There is a structural problem no public commentary has named. At launch, the university’s Brand Language Labs—sessions designed to align communicators across the institution—were still described as “moving from the drawing board to the dialogue phase.” The first people to interpret the tagline publicly weren’t the university’s communicators. They were the general public.

As Fabien Geyrhalter argues in How to Launch a Brand, internal alignment is not a follow-up to the launch; it is the precondition for it. When an organization hands the public a phrase before its own community understands it, the interpretation gap fills with confusion, skepticism, and a narrative the brand has no infrastructure to correct.

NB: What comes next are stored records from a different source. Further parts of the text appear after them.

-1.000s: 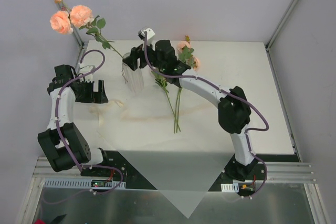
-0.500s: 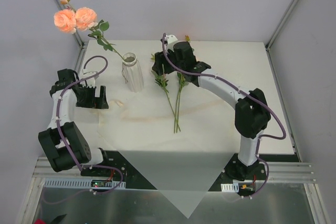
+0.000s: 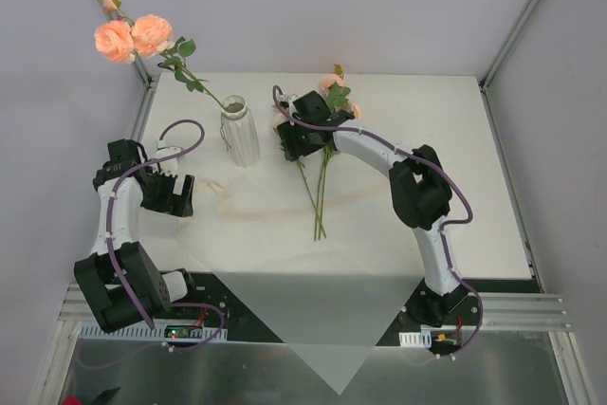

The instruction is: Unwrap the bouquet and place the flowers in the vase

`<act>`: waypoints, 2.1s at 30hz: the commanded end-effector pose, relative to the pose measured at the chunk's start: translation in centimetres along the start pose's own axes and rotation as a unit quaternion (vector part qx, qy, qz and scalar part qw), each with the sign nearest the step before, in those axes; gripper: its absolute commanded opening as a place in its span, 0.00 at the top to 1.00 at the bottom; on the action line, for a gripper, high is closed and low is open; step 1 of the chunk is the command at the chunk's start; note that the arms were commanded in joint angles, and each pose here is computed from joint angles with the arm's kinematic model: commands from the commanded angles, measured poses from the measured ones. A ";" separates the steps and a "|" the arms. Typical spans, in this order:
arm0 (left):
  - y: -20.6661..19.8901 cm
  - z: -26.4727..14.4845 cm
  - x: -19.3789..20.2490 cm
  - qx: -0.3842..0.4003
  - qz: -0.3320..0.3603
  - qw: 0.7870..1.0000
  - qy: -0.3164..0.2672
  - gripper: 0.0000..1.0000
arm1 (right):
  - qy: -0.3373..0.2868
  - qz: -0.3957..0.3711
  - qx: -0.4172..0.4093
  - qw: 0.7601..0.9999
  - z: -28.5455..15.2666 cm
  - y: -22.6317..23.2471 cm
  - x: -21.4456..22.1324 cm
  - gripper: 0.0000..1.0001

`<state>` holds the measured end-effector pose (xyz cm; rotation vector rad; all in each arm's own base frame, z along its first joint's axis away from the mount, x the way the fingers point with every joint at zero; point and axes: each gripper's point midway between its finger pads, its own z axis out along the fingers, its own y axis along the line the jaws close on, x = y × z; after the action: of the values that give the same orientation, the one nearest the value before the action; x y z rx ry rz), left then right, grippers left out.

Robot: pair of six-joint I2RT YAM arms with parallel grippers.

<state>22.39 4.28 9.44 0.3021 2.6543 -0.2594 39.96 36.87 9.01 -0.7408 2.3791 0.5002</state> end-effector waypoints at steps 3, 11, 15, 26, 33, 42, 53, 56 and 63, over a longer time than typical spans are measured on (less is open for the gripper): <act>-0.4 -0.4 -0.5 0.015 -0.007 1.000 0.001 0.01 | 0.046 -0.003 0.013 0.999 1.6 -0.6 1.1 0.40; -0.3 -0.8 -1.0 0.011 -0.005 1.000 -0.005 0.01 | 0.078 0.007 0.018 0.997 4.5 -1.6 2.7 0.41; -0.4 -1.0 -1.2 0.013 -0.004 1.000 -0.007 0.01 | 0.078 0.021 0.009 0.997 5.2 -1.8 2.3 0.51; -0.2 -1.8 -2.2 0.010 0.000 1.000 -0.017 0.01 | 0.018 0.059 -0.008 0.998 2.7 -1.3 -1.5 0.99; -0.2 -2.1 -2.7 0.012 -0.004 1.000 -0.020 0.01 | -0.210 0.088 -0.100 0.969 -8.2 2.9 -13.0 0.99; -0.6 -2.1 -2.6 0.018 -0.008 1.000 -0.021 0.01 | -0.471 0.072 -0.209 0.854 -26.7 7.6 -23.4 0.99; -1.0 -2.0 -2.5 0.028 -0.013 0.999 -0.023 0.01 | -0.702 -0.070 -0.257 0.660 -40.2 14.7 -29.0 0.99; -1.1 -2.2 -2.5 0.026 -0.007 0.999 -0.028 0.01 | -0.725 -0.081 -0.250 0.637 -39.8 15.4 -30.0 0.99; -1.1 -2.4 -2.1 0.020 0.003 0.999 -0.025 0.01 | -0.719 -0.082 -0.243 0.646 -36.1 15.5 -31.8 0.99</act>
<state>23.57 3.96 12.10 0.2828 2.6141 -0.2929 37.52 44.32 55.32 -0.4237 0.7870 1.1488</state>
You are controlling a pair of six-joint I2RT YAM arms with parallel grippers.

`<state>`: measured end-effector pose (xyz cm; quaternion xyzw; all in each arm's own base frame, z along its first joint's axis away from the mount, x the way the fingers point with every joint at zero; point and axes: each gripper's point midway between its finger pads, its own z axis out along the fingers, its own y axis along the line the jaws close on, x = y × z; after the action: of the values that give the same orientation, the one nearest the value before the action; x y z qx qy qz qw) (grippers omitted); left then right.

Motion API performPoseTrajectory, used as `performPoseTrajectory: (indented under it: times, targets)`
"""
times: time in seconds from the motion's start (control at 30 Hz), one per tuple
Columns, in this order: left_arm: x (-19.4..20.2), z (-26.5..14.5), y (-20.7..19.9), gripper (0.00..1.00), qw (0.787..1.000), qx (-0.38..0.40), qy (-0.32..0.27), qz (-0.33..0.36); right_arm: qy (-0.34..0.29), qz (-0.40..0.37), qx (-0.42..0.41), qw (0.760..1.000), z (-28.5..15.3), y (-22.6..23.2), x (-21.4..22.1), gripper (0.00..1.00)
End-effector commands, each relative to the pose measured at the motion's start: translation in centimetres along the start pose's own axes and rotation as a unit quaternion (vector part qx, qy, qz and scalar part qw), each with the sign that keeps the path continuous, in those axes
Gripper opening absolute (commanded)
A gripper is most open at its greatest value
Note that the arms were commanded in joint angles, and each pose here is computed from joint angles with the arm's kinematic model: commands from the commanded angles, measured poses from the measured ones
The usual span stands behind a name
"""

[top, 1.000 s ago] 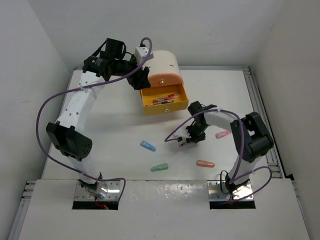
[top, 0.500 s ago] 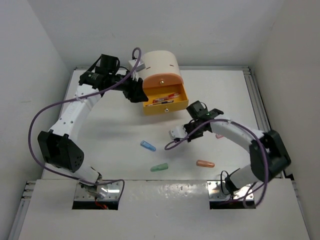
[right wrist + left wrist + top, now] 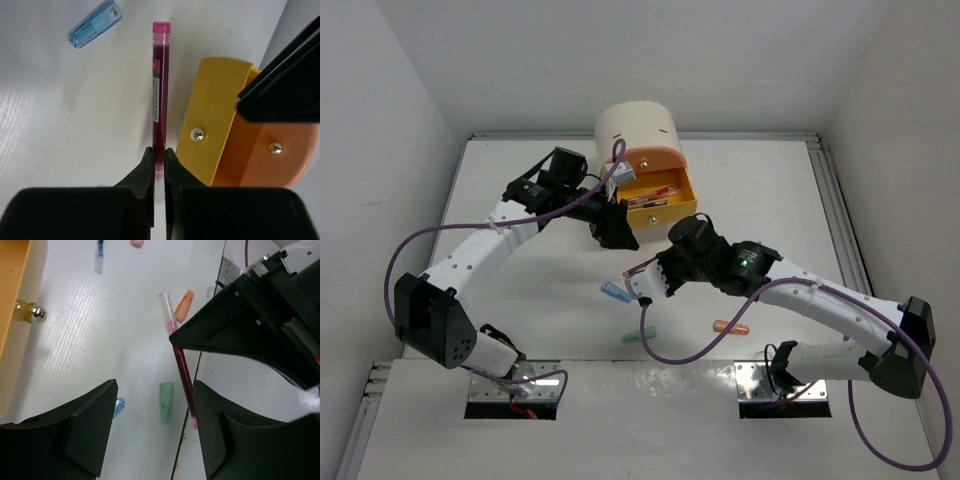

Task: Sort the stationery into containers
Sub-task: Pick up the pen from the center of the board, then place the pen in the drawer.

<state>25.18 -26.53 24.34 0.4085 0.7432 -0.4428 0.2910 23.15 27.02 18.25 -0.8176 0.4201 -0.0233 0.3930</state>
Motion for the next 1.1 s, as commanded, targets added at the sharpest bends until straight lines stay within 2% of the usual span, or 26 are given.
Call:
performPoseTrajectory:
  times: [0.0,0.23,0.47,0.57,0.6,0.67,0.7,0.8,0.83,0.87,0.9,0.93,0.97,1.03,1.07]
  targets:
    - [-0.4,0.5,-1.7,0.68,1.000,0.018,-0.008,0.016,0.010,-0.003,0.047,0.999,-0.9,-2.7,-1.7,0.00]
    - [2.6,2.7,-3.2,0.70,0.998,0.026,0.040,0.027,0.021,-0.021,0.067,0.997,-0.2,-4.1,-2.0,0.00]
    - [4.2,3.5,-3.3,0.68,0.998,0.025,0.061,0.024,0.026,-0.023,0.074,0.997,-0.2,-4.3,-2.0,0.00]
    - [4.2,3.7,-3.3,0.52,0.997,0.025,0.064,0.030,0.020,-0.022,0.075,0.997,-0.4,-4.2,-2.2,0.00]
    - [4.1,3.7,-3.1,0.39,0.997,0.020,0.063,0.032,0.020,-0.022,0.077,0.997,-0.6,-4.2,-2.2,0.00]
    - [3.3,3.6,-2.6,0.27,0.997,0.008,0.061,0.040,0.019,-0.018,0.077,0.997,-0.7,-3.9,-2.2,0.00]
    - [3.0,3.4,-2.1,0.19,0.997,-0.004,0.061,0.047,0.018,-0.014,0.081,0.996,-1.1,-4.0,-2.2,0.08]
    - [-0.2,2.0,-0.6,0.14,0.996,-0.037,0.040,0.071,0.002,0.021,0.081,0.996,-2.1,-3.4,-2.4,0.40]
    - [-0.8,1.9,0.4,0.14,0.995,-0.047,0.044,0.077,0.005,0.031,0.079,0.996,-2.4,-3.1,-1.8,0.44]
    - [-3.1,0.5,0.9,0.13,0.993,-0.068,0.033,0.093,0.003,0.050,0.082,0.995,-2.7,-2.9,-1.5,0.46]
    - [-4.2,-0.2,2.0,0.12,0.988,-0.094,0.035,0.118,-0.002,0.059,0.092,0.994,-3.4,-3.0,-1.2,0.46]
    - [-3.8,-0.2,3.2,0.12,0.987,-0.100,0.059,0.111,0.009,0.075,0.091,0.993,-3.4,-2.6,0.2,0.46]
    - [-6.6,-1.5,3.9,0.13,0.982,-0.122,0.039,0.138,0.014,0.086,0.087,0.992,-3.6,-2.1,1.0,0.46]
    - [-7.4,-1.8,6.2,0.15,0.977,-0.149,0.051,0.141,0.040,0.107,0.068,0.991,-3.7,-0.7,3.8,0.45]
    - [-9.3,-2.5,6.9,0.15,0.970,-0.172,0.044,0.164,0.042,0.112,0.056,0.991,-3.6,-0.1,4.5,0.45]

Compounding this: The university’s official brand page still defines its identity around discovery, curiosity, and research. The voice pillars, tone pillars, and motto belong to the world of Driven to Discover. Not one word reflects Leave a Future. A tagline is the compressed expression of a brand, not the brand itself. When it points in one direction and everything beneath it points in another, it’s a headline without a story.

While it’s easy to treat this as a branding critique, it’s more useful to treat it as an operating lesson.

Name your primary audience. Southwest Airlines has never tried to be the airline for everyone. Their brand, pricing, and operations are built around one audience: the traveler who wants to get there without paying for things they don’t need. If you can’t name who the message is for, you’ll write for everyone and reach no one.

Specificity creates connection. When REI launched Opt Outside in 2015, closed all 143 stores on Black Friday, and paid 12,000 employees to go outside instead, it wasn’t speaking to shoppers; it was speaking to people for whom the outdoors is an identity—and they recognized themselves in it immediately. The instinct to craft language no stakeholder can object to is understandable. It’s also how you produce language no one remembers.

Internal alignment precedes launch. When Microsoft rebranded around the growth mindset, managers could explain it before it reached employees. If your people can’t articulate what you’re saying and why, the public will do it for you, and they won’t be generous.

The University of Minnesota has compelling ingredients for a brand. Twenty-five Nobel Prize awardees. Two U.S. vice presidents. The first open-heart surgery, bone marrow transplant, and portable pacemaker, discoveries that seeded Minnesota’s medical technology sector. The black box flight recorder. Ziagen, one of the most effective drugs for treating HIV/AIDS. The Honeycrisp apple. Ranked 12th among U.S. public research universities, with $1.41 billion in annual R&D and the state’s highest startup creation rate. That is not a generic story, and it deserved language specific enough to be unmistakably theirs.

A good idea never required a chaperone. It simply needed to be ready before it walked through the door.